Armin Mueller-Stahl ist gestern 90 geworden. Der NDR würdigt einen „Weltstar mit vielen Talenten“. Im RBB gratuliert Knut Elstermann: „Ihn umgab eine verhaltene Aura von Abenteuerlichkeit, Eigenständigkeit und Lebenserfahrung, auch schon in jungen Jahren. Dabei trumpfte Mueller-Stahl schauspielerisch nie auf, zielte nie auf den billigen, schnellen Effekt ab, sondern stellte sich mit manchmal geradezu minimalistischen Mitteln ganz in den Dienst der Rolle.“ Nur eines sei zu bedauern: „Viel zu selten konnte der Erzkomödiant Armin Mueller-Stahl, der auf der Bühne gern als Clown auftrat und sich immer als Gaukler sah, in Filmkomödien spielen.“
Die „Frankfurter Allgemeine Zeitung“ gratuliert:  Dass Armin Mueller-Stahl einer unserer besten Schauspieler sei, das hat vor fast vierzig Jahren schon Rainer Werner Fassbinder gesagt; es gibt da nichts zu widersprechen. Nur anzufügen vielleicht, dass Mueller-Stahl immer dann am allerbesten war, wenn er seine Rollen auf Abstand hielt.“
Die „Bild“ nutzt den Anlass lediglich, um nach dem Gesundheitszustand des Schauspielers zu fragen. Das sei zwar „Privatsache“, hatte dessen Ehefrau ausrichten lassen, hindert die Zeitung aber nicht, trotzdem gleich über drei medizinische Szenarien zu herumzuspekulieren.

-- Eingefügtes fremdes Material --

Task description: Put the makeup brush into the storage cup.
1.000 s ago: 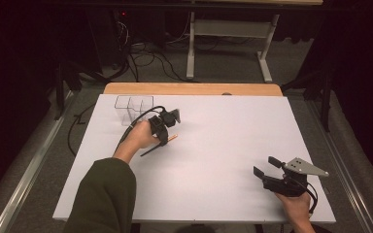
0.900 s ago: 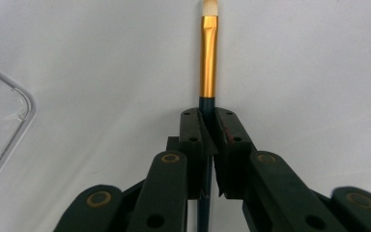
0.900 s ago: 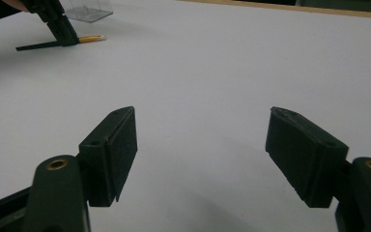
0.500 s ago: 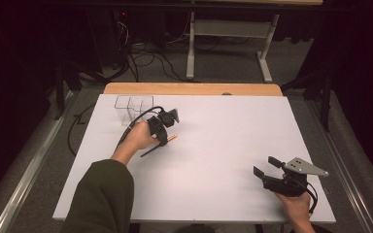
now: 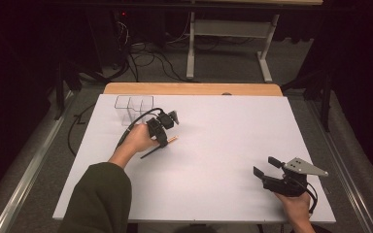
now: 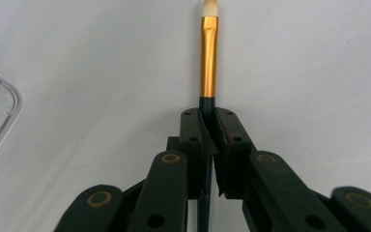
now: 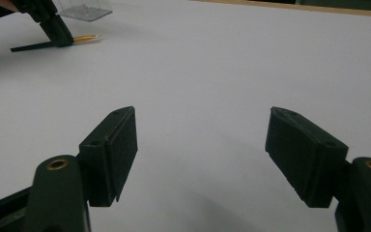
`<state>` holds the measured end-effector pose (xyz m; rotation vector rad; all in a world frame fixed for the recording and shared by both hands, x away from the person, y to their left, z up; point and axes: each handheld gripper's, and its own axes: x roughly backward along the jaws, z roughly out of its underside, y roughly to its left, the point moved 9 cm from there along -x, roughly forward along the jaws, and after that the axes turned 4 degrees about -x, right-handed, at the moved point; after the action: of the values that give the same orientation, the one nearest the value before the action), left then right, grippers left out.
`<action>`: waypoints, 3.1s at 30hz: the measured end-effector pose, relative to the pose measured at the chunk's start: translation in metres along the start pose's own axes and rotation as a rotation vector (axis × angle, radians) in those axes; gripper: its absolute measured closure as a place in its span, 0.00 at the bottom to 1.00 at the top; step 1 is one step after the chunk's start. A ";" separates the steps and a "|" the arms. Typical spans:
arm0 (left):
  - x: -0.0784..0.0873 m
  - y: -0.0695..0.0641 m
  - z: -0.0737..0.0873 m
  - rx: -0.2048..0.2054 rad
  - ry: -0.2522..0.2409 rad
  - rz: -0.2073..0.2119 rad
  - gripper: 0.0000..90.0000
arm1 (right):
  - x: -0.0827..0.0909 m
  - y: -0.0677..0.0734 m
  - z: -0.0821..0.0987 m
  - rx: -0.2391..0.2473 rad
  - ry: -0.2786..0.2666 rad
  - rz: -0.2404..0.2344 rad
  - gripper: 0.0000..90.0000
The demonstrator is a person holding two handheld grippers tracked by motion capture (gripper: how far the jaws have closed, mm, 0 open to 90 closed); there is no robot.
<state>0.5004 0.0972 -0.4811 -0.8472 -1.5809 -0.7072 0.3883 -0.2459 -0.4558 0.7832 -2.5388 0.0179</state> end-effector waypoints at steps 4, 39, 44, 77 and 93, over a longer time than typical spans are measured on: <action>0.003 -0.002 -0.001 -0.010 -0.014 -0.002 0.92 | 0.000 0.000 0.000 0.002 0.003 -0.001 0.32; 0.038 -0.003 -0.016 0.038 -0.242 -0.009 0.92 | 0.000 0.000 0.001 0.000 0.006 0.000 0.32; 0.044 0.003 -0.015 0.059 -0.268 -0.027 0.92 | -0.001 0.000 0.000 0.003 0.006 0.000 0.32; 0.076 0.023 -0.010 0.146 -0.417 -0.059 0.92 | -0.002 0.000 0.001 0.000 0.011 -0.001 0.32; 0.097 0.036 -0.017 0.184 -0.479 -0.075 0.92 | -0.001 0.000 0.001 0.000 0.008 -0.004 0.32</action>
<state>0.5307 0.1171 -0.3830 -0.8637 -2.0787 -0.4166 0.3890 -0.2454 -0.4574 0.7872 -2.5297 0.0193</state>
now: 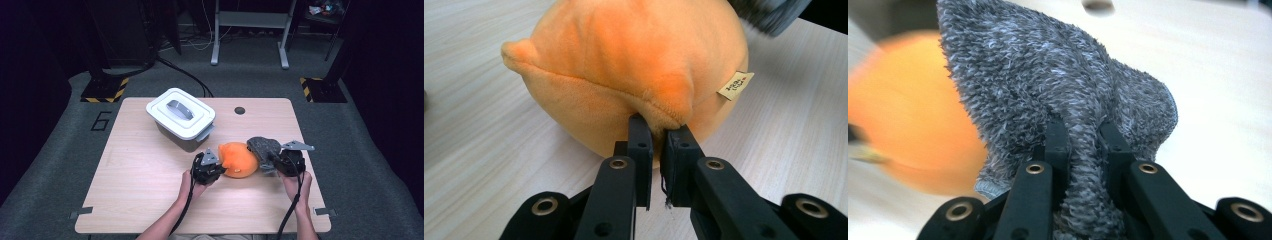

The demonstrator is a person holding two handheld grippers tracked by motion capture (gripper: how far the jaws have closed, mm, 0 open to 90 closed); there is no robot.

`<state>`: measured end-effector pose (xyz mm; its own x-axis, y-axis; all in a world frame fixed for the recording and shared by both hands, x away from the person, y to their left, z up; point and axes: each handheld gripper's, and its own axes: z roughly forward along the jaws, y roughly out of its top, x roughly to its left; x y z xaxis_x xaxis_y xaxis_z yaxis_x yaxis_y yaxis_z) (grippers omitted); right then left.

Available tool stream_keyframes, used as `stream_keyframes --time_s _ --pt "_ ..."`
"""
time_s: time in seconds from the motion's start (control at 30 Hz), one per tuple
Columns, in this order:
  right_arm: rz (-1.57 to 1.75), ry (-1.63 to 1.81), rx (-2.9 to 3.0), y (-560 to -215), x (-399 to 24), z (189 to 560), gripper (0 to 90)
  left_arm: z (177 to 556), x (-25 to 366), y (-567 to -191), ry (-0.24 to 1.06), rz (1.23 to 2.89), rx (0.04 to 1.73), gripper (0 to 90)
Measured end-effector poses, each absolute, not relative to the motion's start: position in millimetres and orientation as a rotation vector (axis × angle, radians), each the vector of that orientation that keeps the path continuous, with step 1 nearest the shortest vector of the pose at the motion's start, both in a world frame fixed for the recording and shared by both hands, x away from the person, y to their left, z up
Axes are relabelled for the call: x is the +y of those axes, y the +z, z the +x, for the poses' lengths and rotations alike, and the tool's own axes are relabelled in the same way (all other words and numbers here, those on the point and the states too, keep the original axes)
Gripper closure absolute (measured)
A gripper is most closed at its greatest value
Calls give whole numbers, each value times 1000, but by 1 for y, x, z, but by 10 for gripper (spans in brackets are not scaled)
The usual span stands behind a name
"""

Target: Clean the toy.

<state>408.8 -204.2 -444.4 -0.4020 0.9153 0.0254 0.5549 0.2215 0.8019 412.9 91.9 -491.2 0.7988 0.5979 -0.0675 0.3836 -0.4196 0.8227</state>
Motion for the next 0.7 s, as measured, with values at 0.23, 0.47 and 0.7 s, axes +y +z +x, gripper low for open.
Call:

Wenn Lehrkräfte die „Sendung mit der Maus“ im Unterricht zeigen wollen, müssen sie erst aufwendig die Rechte klären. Ein Bündnis fordert deswegen mehr freie Lizenzen für Wissens- und Bildungsvideos der Öffentlich-Rechtlichen, berichtet der Deutschlandfunk und streift auch die Problematik einer angemessenen Vergütung für die Urheber. 

Die Corona-Pandemie hat die TV-Talkshows im Jahr 2020 dominiert wie kein Thema zuvor. „Meedia“ wertet seit 2010 zum Jahresende die offiziellen Gästelisten der großen wöchentlichen Polit- und Gesellschafts-Talks von ARD und ZDF aus. 66 Sendungen drehten sich um die Corona-Pandemie. Zweitwichtigstes Thema war der US-Wahlkampf, der samt Folgen achtmal zum Thema wurde. Dann erst kam der Klimawandel mit vier Sendungen. Der Talkshow-König ist der SPD-Gesundheitspolitiker Karl Lauterbach mit jeweils 31 Auftritten, davon allein 17 bei „Markus Lanz“. Der Virologe Christian Drosten landet mit vier Sendungen auf Platz 33.
Das Redaktionsnetzwerk Deutschland zählt in einer eigenen Auswertung nur 30 Auftritte von Lauterbach und sah auch Drosten nur zweimal, kommt ansonsten aber zum gleichen Ergebnis.